## [EXERCISE]
Check each line of the entries. Copy the ones that contain the string "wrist".

## [Recorded data]
· · · · · · ·
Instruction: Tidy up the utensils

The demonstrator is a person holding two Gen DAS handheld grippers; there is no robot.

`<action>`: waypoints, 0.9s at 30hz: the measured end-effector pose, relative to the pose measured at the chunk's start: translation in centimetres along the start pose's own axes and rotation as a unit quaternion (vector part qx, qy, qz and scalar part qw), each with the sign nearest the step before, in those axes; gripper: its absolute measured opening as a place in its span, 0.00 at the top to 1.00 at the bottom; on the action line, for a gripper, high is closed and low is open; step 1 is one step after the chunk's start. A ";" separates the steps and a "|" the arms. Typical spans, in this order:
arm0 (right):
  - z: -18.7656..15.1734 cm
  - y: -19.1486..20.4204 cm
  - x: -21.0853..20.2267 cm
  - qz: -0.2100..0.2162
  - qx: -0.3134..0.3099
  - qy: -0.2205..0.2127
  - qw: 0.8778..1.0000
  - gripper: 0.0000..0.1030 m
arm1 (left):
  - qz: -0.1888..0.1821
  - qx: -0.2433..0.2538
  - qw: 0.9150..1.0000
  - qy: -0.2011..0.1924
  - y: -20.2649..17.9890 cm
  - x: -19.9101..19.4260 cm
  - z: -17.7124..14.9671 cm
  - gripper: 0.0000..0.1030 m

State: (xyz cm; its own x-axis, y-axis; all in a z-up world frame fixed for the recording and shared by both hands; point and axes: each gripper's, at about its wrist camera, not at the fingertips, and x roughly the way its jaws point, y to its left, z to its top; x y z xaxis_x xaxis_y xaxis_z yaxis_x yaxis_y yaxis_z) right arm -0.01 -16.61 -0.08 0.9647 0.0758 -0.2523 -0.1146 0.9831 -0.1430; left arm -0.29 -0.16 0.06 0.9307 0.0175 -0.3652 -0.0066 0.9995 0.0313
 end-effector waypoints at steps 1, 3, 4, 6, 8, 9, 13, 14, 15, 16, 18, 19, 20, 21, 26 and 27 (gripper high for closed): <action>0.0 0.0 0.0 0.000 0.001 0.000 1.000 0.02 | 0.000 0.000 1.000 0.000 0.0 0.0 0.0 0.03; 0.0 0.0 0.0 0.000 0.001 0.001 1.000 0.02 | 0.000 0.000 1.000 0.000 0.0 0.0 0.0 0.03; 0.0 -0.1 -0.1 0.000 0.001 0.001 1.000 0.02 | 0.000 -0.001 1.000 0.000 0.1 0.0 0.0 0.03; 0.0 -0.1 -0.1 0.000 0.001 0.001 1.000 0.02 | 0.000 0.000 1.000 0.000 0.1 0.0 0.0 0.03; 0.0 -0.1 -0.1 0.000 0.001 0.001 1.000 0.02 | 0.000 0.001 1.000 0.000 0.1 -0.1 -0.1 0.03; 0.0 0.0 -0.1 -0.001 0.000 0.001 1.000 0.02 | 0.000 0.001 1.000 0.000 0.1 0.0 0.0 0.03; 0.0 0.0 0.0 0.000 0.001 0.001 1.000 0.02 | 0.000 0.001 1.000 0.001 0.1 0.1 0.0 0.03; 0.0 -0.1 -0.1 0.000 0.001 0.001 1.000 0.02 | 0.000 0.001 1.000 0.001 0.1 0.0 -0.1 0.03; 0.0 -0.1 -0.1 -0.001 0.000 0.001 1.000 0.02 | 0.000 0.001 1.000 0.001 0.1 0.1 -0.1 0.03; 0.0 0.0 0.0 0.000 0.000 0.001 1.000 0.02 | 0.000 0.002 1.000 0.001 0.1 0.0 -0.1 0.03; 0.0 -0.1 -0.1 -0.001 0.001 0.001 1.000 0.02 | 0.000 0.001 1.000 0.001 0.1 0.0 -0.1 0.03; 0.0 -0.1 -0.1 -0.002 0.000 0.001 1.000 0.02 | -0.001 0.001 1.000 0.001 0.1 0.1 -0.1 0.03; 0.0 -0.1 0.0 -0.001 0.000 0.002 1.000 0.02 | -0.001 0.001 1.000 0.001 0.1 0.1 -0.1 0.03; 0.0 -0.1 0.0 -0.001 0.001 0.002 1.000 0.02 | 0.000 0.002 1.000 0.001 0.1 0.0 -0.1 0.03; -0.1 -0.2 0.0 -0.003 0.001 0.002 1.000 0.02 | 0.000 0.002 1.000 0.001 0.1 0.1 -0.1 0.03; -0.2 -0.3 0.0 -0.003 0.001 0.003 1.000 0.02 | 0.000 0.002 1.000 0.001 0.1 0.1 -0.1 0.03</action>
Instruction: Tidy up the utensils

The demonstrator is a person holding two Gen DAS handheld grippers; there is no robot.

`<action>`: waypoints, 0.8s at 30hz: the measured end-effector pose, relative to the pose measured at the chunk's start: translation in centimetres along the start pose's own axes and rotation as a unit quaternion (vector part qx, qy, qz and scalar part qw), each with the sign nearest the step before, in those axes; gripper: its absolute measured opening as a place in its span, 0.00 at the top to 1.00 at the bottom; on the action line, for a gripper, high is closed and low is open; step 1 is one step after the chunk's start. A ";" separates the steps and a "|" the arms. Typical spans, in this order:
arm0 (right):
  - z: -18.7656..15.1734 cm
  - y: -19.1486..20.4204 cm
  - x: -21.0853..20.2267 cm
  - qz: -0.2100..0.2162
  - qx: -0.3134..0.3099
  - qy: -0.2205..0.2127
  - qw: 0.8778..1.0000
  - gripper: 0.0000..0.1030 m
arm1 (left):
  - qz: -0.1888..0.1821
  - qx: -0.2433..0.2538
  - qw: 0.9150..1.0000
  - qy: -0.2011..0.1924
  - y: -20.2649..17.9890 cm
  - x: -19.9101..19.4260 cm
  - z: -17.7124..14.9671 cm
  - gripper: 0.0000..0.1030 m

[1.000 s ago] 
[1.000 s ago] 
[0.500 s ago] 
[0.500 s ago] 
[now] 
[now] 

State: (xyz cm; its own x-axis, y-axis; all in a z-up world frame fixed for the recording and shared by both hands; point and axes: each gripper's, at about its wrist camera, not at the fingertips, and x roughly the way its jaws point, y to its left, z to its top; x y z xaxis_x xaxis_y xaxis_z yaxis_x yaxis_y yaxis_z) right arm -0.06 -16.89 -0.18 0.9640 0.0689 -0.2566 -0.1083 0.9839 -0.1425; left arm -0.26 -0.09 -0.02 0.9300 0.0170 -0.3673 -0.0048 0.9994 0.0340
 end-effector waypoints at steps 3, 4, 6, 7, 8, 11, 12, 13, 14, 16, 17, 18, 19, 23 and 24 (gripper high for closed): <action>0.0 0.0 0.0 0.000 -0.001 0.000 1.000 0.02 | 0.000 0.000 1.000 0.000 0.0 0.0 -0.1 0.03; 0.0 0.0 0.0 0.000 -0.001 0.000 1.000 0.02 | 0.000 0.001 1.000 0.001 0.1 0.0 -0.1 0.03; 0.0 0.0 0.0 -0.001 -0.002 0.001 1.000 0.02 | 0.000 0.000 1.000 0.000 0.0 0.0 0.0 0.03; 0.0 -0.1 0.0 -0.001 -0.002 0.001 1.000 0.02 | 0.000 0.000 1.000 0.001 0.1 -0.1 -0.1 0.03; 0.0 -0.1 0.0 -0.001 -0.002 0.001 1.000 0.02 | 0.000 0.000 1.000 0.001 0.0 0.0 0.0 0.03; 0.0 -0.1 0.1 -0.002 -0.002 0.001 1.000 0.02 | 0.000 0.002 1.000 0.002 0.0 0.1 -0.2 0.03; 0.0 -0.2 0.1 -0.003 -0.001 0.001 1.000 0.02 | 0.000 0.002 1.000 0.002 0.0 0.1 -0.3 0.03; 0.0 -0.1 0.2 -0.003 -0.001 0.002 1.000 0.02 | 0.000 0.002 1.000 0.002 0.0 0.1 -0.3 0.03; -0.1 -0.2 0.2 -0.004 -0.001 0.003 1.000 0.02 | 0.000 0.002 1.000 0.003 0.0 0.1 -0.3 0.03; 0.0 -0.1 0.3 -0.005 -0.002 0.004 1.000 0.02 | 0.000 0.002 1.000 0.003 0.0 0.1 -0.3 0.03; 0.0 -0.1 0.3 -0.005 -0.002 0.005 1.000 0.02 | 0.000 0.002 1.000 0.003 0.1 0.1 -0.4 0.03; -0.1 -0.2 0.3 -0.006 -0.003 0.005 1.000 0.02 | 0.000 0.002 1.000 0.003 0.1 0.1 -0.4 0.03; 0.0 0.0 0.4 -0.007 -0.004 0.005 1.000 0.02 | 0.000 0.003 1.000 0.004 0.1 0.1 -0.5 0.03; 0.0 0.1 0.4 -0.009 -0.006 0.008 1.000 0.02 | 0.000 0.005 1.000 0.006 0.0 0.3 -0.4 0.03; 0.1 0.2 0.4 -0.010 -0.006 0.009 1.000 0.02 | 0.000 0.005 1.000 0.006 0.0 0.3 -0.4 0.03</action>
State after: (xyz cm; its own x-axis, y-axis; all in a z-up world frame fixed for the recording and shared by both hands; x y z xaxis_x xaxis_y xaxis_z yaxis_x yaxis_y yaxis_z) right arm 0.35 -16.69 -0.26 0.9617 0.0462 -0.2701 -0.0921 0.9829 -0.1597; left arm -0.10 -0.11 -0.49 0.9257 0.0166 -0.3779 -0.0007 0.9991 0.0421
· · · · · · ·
## [RESPONSE TO THIS EXERCISE]
State: (xyz cm; its own x-axis, y-axis; all in a z-up world frame fixed for the recording and shared by both hands; point and axes: each gripper's, at about its wrist camera, not at the fingertips, and x roughly the way its jaws point, y to its left, z to its top; x y z xaxis_x xaxis_y xaxis_z yaxis_x yaxis_y yaxis_z) right arm -0.01 -16.61 -0.08 0.9647 0.0758 -0.2523 -0.1146 0.9831 -0.1430; left arm -0.29 -0.16 0.06 0.9307 0.0175 -0.3652 -0.0066 0.9995 0.0313
State: (xyz cm; its own x-axis, y-axis; all in a z-up world frame fixed for the recording and shared by both hands; point and axes: each gripper's, at about its wrist camera, not at the fingertips, and x roughly the way its jaws point, y to its left, z to its top; x y z xaxis_x xaxis_y xaxis_z yaxis_x yaxis_y yaxis_z) right arm -0.06 -16.89 -0.18 0.9640 0.0689 -0.2566 -0.1083 0.9839 -0.1425; left arm -0.26 -0.09 -0.02 0.9300 0.0170 -0.3673 -0.0048 0.9994 0.0340

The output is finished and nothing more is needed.